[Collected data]
▬▬▬▬▬▬
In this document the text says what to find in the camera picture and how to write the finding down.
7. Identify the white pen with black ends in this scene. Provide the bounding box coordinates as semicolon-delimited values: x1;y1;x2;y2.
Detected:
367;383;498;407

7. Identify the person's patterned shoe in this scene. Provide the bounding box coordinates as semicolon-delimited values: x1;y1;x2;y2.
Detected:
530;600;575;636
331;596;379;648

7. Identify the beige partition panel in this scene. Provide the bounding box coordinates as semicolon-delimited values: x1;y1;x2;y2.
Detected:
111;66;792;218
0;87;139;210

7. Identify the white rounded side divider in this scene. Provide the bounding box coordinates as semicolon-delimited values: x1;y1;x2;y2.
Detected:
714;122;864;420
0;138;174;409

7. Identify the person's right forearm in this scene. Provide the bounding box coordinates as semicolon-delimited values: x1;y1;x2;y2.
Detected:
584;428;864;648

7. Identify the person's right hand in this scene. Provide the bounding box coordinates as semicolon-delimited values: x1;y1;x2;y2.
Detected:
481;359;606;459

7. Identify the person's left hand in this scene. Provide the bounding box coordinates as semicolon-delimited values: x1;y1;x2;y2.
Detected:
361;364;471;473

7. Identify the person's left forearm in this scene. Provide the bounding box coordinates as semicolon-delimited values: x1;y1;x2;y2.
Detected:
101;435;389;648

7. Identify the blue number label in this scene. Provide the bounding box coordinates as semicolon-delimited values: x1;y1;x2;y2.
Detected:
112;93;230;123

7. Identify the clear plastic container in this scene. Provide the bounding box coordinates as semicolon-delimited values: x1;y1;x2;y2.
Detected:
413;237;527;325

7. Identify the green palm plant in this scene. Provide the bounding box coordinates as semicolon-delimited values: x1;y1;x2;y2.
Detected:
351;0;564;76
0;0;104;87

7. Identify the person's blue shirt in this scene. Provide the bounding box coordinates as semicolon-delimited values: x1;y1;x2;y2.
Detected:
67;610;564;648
▬▬▬▬▬▬
_Problem_
Your task is to restate every record word for word.

_Answer to this task_
In this document the text says what to find in the camera picture and how to write the finding down.
7. Identify the white pen with black ends in this scene. Provide the bounding box coordinates as semicolon-delimited values: x1;y1;x2;y2.
Detected:
367;383;498;407

7. Identify the person's patterned shoe in this scene. Provide the bounding box coordinates as semicolon-delimited values: x1;y1;x2;y2.
Detected:
530;600;575;636
331;596;379;648

7. Identify the beige partition panel in this scene. Provide the bounding box coordinates as semicolon-delimited values: x1;y1;x2;y2.
Detected:
111;66;792;218
0;87;139;210

7. Identify the white rounded side divider in this scene. Provide the bounding box coordinates as semicolon-delimited values: x1;y1;x2;y2.
Detected:
714;122;864;420
0;138;174;409

7. Identify the person's right forearm in this scene. Provide the bounding box coordinates as semicolon-delimited values: x1;y1;x2;y2.
Detected:
584;428;864;648

7. Identify the person's right hand in this scene. Provide the bounding box coordinates as semicolon-delimited values: x1;y1;x2;y2.
Detected:
481;359;606;459

7. Identify the person's left hand in this scene. Provide the bounding box coordinates as semicolon-delimited values: x1;y1;x2;y2.
Detected:
361;364;471;473

7. Identify the person's left forearm in this scene. Provide the bounding box coordinates as semicolon-delimited values: x1;y1;x2;y2.
Detected:
101;435;389;648

7. Identify the blue number label in this scene. Provide the bounding box coordinates as semicolon-delimited values: x1;y1;x2;y2.
Detected:
112;93;230;123

7. Identify the clear plastic container in this scene. Provide the bounding box coordinates as semicolon-delimited values: x1;y1;x2;y2.
Detected:
413;237;527;325

7. Identify the green palm plant in this scene. Provide the bounding box coordinates as semicolon-delimited values: x1;y1;x2;y2.
Detected:
351;0;564;76
0;0;104;87

7. Identify the person's blue shirt in this scene. Provide the bounding box coordinates as semicolon-delimited values: x1;y1;x2;y2.
Detected:
67;610;564;648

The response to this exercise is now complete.